Mis à jour le 7 août 2026 : La page originale répétait un récit médiatique de 2020 concernant des ressortissants ukrainiens et qualifiait les opérations de contrôle de « chasses à l’homme ». Elle ne fournissait aucune source primaire traçable pour plusieurs affaires nominatives, pourcentages ou détails de détention. Cette révision conserve l’avertissement central du récit sans présenter ces allégations comme indépendamment vérifiées ni comme une alerte actuelle sur les contrôles.
Ce que relatait le témoignage de 2020
L'article indiquait que certains ressortissants ukrainiens avaient accepté en Chine des emplois d'enseignant, de mannequin ou de danseur sans disposer de l'autorisation exigée. Il rapportait également que plusieurs travailleurs et une personne accusée d'avoir organisé des emplois avaient fait l'objet de détention, d'amendes, de poursuites pénales ou d'une expulsion de Chine.
Ces détails restent des affirmations historiques de seconde main. La nationalité ne détermine pas la légalité d’un travail et cette page ne contient aucune preuve que les travailleurs ukrainiens étaient soumis à une norme juridique distincte.
Ce que la loi chinoise sur les entrées et sorties définit comme travail illégal
Les articles 41 et 43 de la loi sur l'administration des entrées et sorties prévoient que les étrangers ont généralement besoin à la fois d'un permis de travail et d'un permis de séjour de type professionnel. L'emploi illégal comprend :
- Travailler sans le permis de travail ou le titre de séjour pour travail requis.
- Travailler au-delà du périmètre indiqué dans le permis de travail.
- Pour les étudiants étrangers, travailler au-delà du champ d'activité ou de la durée autorisés.
Le fait qu’un recruteur, une école, un lieu ou un autre employeur affirme qu’un statut touristique, commercial ou étudiant suffit ne remplace pas une autorisation officielle. L’employeur, la profession, le lieu et les activités autorisées doivent correspondre aux documents et aux règles actuelles applicables au travailleur.
Sanctions prévues par la loi
L'article 80 prévoit une amende de 5 000 à 20 000 RMB pour un étranger qui travaille illégalement. Dans les cas graves, la loi prévoit également une détention de cinq à quinze jours et une amende dans la même fourchette.
Le même article prévoit des sanctions pour les personnes ou entités qui présentent des emplois à des étrangers non admissibles et pour celles qui emploient illégalement des étrangers.
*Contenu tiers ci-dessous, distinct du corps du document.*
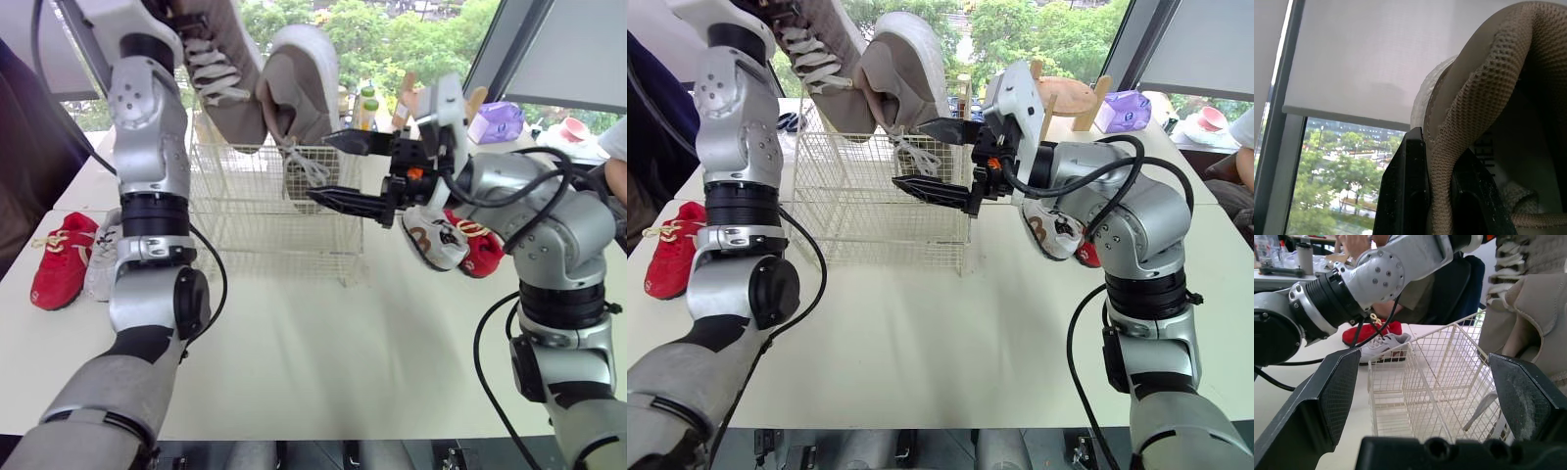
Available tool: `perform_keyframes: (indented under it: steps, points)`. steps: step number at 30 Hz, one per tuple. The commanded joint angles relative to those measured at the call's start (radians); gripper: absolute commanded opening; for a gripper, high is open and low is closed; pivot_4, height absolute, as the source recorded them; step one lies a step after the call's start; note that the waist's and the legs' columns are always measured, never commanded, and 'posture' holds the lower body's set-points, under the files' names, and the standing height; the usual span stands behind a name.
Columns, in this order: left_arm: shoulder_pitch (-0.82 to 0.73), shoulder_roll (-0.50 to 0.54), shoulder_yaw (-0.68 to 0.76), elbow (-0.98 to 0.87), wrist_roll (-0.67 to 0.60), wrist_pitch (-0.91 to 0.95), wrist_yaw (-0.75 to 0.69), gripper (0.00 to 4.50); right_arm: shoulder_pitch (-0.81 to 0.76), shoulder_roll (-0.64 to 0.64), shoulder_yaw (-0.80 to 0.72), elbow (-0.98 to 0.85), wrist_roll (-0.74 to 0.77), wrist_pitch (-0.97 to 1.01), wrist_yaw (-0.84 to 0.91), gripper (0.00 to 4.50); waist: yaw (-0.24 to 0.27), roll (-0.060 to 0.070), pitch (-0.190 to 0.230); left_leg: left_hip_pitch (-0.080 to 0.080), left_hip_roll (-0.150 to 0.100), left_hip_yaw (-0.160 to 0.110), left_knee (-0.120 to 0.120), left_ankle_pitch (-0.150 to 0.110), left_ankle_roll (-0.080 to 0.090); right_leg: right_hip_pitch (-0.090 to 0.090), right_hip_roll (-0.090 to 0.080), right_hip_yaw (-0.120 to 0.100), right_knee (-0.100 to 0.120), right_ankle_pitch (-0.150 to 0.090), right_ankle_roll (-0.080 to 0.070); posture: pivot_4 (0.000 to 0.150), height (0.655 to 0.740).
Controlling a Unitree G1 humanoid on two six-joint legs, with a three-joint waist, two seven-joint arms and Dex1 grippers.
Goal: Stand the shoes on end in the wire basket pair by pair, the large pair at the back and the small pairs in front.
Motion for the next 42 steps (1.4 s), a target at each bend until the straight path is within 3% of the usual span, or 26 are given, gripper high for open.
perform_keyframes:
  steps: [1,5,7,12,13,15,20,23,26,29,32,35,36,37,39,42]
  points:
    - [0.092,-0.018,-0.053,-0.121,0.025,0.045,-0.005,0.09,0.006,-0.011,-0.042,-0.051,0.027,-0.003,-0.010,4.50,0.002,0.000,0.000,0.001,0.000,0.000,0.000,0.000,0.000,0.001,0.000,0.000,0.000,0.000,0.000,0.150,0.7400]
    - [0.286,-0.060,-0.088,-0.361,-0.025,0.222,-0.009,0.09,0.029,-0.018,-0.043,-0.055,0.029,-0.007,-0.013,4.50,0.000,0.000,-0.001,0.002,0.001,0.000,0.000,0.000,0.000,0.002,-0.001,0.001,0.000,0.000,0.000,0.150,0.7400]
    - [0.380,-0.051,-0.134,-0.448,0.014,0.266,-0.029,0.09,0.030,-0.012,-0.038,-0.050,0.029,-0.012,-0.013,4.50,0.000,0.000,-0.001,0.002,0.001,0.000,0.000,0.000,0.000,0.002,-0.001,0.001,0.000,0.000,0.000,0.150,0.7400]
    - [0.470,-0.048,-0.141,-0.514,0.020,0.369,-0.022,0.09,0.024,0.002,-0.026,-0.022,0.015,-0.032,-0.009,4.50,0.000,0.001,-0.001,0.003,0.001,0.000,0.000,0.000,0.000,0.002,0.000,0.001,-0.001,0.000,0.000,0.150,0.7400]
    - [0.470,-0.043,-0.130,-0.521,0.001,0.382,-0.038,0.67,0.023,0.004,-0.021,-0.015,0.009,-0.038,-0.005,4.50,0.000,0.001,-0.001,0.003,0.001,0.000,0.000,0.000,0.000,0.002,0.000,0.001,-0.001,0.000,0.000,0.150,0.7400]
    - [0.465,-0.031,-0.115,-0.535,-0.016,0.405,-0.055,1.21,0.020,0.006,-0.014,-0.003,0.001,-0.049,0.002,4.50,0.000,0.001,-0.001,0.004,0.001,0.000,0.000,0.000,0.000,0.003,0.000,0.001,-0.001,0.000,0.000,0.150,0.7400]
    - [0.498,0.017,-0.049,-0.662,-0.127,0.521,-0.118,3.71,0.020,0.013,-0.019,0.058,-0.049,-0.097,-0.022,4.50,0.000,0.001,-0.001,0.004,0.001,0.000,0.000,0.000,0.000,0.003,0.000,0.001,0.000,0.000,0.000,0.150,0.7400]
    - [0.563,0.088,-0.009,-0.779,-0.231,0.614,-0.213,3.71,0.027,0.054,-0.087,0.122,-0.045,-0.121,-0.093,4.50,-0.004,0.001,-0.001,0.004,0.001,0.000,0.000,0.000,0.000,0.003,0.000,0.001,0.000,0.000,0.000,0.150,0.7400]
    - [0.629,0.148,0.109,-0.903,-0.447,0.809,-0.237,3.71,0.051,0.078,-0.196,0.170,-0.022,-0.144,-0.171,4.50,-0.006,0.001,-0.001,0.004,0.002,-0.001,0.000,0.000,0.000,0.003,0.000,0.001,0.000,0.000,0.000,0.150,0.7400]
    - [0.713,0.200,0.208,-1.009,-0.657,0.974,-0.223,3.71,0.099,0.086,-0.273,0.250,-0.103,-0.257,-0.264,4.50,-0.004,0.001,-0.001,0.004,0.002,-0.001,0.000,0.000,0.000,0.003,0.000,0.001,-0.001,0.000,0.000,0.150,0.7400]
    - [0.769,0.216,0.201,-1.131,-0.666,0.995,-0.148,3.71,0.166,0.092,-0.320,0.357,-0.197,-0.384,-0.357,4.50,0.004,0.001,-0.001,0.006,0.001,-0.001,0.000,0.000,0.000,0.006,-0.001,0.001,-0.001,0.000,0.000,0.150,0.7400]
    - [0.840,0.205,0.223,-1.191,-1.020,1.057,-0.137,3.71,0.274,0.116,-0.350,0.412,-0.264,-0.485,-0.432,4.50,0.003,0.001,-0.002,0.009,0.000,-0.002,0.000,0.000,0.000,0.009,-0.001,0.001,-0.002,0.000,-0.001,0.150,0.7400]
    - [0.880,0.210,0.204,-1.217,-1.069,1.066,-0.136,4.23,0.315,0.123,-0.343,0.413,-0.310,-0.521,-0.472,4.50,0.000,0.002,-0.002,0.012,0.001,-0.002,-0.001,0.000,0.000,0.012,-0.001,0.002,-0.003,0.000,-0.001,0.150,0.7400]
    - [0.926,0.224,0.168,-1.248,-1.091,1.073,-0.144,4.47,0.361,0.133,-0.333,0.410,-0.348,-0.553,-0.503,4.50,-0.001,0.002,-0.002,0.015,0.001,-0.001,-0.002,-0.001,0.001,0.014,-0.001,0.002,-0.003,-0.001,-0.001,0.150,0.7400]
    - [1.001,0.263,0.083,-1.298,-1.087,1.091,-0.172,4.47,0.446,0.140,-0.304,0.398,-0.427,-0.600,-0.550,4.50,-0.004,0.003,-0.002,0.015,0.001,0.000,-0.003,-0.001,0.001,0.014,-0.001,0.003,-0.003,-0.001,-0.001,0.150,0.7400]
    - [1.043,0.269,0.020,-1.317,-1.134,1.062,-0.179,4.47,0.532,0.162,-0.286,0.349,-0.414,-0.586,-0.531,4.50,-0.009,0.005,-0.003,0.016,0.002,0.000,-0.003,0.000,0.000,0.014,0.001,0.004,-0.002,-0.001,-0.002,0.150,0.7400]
Les articles 62 et 81 permettent également le rapatriement, l’ordre de quitter le pays ou l’expulsion dans des circonstances déterminées, avec des conséquences différentes en matière de réadmission.
Avant d'accepter tout travail
- Confirmez l'employeur, le métier, le lieu de travail et les activités autorisées figurant dans les dossiers d'autorisation de travail.
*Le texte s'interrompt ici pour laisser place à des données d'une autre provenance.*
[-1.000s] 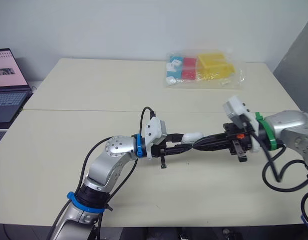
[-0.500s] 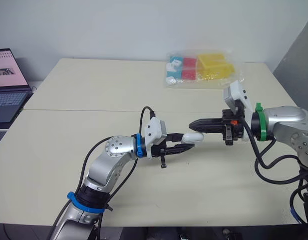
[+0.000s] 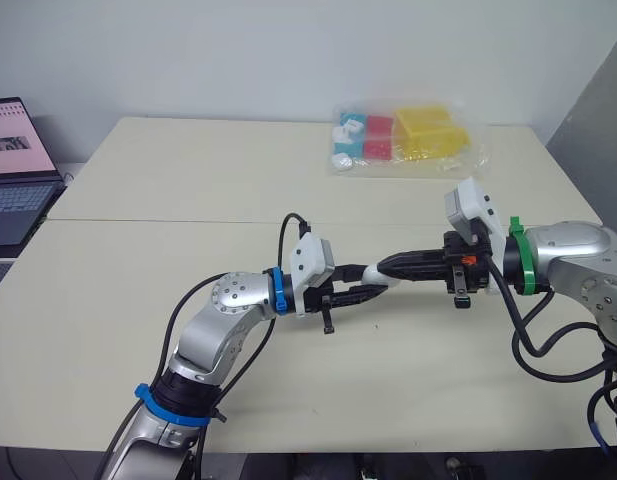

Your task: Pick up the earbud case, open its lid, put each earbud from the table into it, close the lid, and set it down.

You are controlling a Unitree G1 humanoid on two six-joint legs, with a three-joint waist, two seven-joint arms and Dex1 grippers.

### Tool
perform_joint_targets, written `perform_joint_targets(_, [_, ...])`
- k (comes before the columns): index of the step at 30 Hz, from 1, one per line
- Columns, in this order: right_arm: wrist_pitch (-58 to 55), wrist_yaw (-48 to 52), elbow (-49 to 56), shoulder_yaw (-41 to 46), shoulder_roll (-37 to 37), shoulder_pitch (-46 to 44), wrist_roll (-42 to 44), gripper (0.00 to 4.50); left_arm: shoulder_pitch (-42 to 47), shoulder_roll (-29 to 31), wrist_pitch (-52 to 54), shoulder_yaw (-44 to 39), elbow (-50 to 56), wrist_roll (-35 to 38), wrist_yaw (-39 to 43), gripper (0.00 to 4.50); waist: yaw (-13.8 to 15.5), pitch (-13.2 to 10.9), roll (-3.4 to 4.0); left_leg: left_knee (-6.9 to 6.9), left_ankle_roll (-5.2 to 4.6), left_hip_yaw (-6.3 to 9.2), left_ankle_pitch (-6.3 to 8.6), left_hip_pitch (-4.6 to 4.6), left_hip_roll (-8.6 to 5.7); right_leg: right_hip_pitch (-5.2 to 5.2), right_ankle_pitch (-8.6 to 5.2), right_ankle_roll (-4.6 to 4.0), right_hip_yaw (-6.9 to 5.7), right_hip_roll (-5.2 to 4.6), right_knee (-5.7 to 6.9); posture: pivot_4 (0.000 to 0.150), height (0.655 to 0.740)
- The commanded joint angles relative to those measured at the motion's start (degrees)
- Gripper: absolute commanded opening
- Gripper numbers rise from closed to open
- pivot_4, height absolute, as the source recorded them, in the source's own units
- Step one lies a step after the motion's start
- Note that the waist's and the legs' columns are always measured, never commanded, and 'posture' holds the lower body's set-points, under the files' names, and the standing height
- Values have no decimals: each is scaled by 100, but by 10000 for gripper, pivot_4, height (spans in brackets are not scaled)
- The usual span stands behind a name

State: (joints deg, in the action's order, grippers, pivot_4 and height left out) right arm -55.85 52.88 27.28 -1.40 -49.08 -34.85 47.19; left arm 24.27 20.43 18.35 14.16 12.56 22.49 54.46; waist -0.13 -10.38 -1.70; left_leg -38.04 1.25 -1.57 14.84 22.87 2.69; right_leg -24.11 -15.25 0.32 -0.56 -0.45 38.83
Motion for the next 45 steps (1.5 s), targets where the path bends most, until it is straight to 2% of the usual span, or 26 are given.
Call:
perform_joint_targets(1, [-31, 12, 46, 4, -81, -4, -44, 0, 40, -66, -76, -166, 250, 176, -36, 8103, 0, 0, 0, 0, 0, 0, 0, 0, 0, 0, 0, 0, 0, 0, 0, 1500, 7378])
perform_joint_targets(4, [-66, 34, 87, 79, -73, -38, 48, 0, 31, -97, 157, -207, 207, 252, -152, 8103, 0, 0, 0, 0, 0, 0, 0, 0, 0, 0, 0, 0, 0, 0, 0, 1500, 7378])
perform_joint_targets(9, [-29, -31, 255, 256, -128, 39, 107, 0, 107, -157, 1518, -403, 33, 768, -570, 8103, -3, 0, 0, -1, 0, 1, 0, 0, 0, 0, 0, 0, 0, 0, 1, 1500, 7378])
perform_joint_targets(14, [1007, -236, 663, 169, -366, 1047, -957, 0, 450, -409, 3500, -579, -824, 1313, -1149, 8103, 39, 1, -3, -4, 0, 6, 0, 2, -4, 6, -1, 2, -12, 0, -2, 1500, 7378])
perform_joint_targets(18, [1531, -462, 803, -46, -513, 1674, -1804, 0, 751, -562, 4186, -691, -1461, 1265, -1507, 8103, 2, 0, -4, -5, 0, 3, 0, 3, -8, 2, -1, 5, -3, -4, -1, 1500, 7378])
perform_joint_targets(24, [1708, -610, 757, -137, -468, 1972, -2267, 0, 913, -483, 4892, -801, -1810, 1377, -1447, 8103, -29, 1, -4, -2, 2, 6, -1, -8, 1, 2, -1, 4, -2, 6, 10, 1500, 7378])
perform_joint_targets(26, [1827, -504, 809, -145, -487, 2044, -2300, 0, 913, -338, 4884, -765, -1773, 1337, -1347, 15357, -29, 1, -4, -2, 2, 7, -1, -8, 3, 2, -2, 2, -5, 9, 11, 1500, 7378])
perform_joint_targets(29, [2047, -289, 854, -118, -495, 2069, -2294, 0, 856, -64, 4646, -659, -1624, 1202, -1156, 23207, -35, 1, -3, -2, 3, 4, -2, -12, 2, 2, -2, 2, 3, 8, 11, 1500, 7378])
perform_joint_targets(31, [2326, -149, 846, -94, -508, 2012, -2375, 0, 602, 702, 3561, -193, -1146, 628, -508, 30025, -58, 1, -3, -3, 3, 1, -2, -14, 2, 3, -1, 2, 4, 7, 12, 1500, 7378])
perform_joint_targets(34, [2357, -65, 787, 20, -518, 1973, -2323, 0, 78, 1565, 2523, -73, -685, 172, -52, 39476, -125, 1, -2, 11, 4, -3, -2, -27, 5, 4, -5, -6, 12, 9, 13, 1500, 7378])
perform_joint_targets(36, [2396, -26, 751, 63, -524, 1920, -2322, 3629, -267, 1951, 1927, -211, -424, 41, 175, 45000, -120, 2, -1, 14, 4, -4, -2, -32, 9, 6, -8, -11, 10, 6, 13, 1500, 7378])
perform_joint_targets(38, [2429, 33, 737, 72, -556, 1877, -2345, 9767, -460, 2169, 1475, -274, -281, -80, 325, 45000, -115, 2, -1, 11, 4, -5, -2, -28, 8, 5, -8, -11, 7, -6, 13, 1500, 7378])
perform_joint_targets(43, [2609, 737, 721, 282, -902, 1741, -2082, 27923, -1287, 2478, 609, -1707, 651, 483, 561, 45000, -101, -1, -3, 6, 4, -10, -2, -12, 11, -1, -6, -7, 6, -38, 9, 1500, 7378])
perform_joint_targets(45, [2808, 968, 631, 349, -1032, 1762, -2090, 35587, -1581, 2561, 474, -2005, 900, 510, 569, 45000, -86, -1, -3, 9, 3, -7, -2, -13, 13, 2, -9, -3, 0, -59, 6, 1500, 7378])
- Ne commencez pas de cours d'essai rémunérés, répétitions, spectacles, mannequinat, conseil ou travail secondaire simplement parce qu'un recruteur dit que c'est courant.
- Demandez à l'autorité responsable du permis de travail et à l'administration locale des entrées et sorties de confirmer toute proposition de changement d'employeur, de profession ou de lieu avant d'effectuer le travail.
- Si vous êtes interrogé, détenu ou accusé, demandez une assistance juridique qualifiée et contactez votre ambassade ou consulat.
Sources officielles
- Administration nationale de l'immigration : Loi sur l'administration des entrées et sorties, notamment les articles 41, 43, 62, 80 et 81
- Conseil des affaires d'État : règles relatives à l'administration de l'emploi des étrangers en Chine
Il s’agit d’informations générales, et non d’une conclusion selon laquelle une personne nommée dans l’ancien rapport aurait enfreint la loi. Les règles et procédures locales pouvant évoluer, confirmez les exigences actuelles applicables à l’emploi et au lieu concernés.